Last weekend Konnor Jenson and I visited Moab, Utah, to scout for junipers. As both of us have a deep appreciation for pines, we found – to no one’s surprise – pines!
Pinyon pines have a number of characteristics that are great for bonsai. The needles are small, the branches are nimble, and when grown in harsh conditions, they can exhibit great movement and deadwood. As a result, the transformation from collected tree to bonsai can be quick (you can see a good example of this from Michael Hagedorn). Assuming, of course, that you can dig the tree in the first place.
Pinyon growing out of cliff
The tree pictured above is a bit large for bonsai, but it has wonderful taper and movement as well as some interesting deadwood. The problem – it’s growing out of a cliff! No Karate Kid rope tricks would help as the tree has one main root that drills straight into the mountain. The tree will stay put a while longer, but maybe not forever as much of the “rock” around Moab is red sandstone. Sandstone’s softness makes digging trees easy, but it also facilitates roots that can run 5, 10, or even 20 feet before dividing into the small feeder roots that are necessary for keeping trees alive. As the cliff face continues to erode, the tree’s long-term future is uncertain.
Typical pinyon foliage – tight clusters of short, light-green needles
Many of the junipers we found had twists and twirls, but very few exhibit the snake-like movement that’s more characteristic of mountain junipers. Desert pinyon, on the other hand, frequently exhibit wonderfully sinuous movement.
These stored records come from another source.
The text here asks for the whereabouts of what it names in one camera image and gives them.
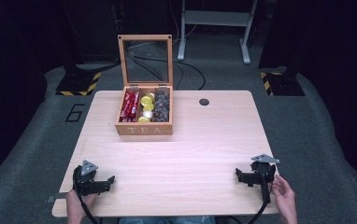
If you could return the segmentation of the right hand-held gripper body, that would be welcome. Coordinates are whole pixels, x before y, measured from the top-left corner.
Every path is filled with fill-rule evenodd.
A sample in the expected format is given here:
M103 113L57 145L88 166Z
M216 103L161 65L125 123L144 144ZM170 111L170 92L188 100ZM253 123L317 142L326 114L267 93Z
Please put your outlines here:
M250 183L250 186L253 187L255 184L260 185L263 202L270 203L268 184L274 181L277 170L276 165L280 163L280 160L266 154L261 154L251 159L253 163L250 167L253 171L254 180Z

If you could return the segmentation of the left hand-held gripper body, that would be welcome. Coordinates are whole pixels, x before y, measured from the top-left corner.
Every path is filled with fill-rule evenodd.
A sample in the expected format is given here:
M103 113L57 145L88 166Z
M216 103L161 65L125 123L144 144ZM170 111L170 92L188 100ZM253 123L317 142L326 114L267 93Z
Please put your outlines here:
M97 182L105 181L95 181L94 177L96 175L97 165L90 161L84 160L81 165L79 165L73 173L73 189L80 196L87 196L93 193L93 184Z

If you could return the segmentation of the person's left hand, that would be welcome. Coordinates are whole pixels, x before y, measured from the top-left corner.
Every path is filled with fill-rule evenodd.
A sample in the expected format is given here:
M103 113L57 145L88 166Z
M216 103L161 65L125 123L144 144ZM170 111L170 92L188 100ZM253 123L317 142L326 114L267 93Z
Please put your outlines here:
M96 194L90 194L82 196L81 199L88 207L91 207L96 197ZM79 196L74 189L71 189L66 195L66 212L69 218L85 217L85 211L82 208Z

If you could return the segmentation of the person's right hand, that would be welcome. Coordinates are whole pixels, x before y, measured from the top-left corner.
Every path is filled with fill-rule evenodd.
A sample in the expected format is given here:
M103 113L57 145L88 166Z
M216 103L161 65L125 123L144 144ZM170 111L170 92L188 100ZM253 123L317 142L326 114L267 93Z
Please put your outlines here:
M280 214L285 218L296 216L296 198L290 184L280 175L272 183L272 192Z

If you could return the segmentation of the wooden box with glass lid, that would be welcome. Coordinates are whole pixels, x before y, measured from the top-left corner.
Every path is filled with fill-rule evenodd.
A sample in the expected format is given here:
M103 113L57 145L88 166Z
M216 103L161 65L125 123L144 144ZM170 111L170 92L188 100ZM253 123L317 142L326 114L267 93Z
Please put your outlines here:
M123 94L116 121L120 135L171 135L173 133L173 60L171 35L119 35ZM120 120L126 92L140 92L135 122ZM140 99L157 91L170 96L168 122L137 122L143 117Z

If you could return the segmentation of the person's blue jeans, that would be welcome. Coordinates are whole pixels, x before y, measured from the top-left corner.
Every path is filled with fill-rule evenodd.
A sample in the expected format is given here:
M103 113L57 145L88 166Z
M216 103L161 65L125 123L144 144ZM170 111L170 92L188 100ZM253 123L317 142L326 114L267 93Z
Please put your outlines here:
M215 217L121 217L118 224L216 224Z

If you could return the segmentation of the red stick packet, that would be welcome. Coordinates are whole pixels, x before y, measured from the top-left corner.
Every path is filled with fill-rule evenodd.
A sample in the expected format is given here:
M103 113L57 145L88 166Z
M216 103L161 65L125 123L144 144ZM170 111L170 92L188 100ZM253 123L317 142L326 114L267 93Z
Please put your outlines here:
M135 92L135 98L134 98L131 113L130 113L130 122L136 121L136 113L137 113L139 95L140 95L139 91Z
M131 100L132 100L132 93L128 91L125 93L125 97L124 97L124 101L123 101L123 105L122 105L122 109L121 109L121 113L120 113L120 120L124 120L127 118L128 108L130 107Z
M126 117L125 117L125 121L126 122L130 122L131 118L133 117L133 113L132 113L132 110L133 110L133 106L135 104L135 98L136 98L136 93L135 92L127 92L130 94L130 98L129 98L129 105L127 106L126 108Z

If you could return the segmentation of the pile of dark wrapped sweets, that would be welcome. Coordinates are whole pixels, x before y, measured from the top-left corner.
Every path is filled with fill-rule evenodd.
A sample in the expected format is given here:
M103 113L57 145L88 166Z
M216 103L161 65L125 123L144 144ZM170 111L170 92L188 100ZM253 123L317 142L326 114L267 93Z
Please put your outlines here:
M155 122L168 122L170 111L170 96L167 92L157 91L154 102L153 120Z

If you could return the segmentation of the black base with hazard stripes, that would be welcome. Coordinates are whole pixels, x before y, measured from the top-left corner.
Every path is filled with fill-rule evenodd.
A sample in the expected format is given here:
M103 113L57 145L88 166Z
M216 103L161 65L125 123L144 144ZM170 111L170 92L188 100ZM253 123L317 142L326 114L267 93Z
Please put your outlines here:
M286 68L282 73L262 72L261 78L266 93L270 96L305 96L296 75L296 71Z
M99 69L82 69L76 65L65 66L64 70L64 77L56 88L57 95L90 95L101 76Z

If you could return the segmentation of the grey metal bracket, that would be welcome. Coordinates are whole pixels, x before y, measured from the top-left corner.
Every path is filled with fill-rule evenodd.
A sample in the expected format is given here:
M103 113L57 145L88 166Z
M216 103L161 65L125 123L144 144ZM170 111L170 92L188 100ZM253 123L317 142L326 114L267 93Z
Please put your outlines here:
M65 199L68 192L58 192L55 195L49 196L46 200L47 203L54 203L58 199Z

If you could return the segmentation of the grey metal stand frame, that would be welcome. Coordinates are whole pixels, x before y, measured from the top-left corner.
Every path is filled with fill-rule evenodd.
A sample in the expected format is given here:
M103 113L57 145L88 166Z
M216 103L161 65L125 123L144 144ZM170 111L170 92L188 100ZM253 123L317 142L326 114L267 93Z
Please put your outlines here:
M179 61L185 59L186 49L186 26L187 25L215 25L215 26L232 26L244 27L245 33L243 38L239 40L242 60L245 65L250 64L250 54L248 47L248 40L250 36L250 29L252 26L255 10L257 8L258 0L250 0L249 12L224 12L224 11L204 11L204 10L187 10L186 0L181 1L181 19L180 19L180 36L178 56Z
Which is what we look for in bonsai. The tree above snakes just above the ground with wonderful twists showing off well-aged deadwood. Taking a closer look can be instructional. The oldest deadwood is on the lower part fo the trunk – the oldest part of the tree. The deadwood is also on the upper side of the trunk – the part most exposed to the elements. Its location reveals the spots where force, whether sand, sun, wind or snow, must have been applied to the tree in order to knock it over and force it to grow along the ground. The deadwood, in other words, tells the tree’s story.
Twists in the trunk
The tree above has great twists – good evidence that it’s growing in a windy spot. The largest areas of deadwood are on the left and the trunk line proceeds to the right. The odds are good that the stressors that produced this shape came from the left – south in this case.
This pinyon exemplifies the characteristics that inspired the bunjin or literati style. Far too big for bonasi (about 10 feet tall) this tree is growing about halfway up a small ridge. It has good movement, taper (for bunjin) and deadwood – we stopped to appreciate this one for a while.
Let it grow
What of this little guy? It’s cute and easy to dig but doesn’t tell a story like the trees pictured above. Let it grow – it may yet experience something worth sharing with a future generation.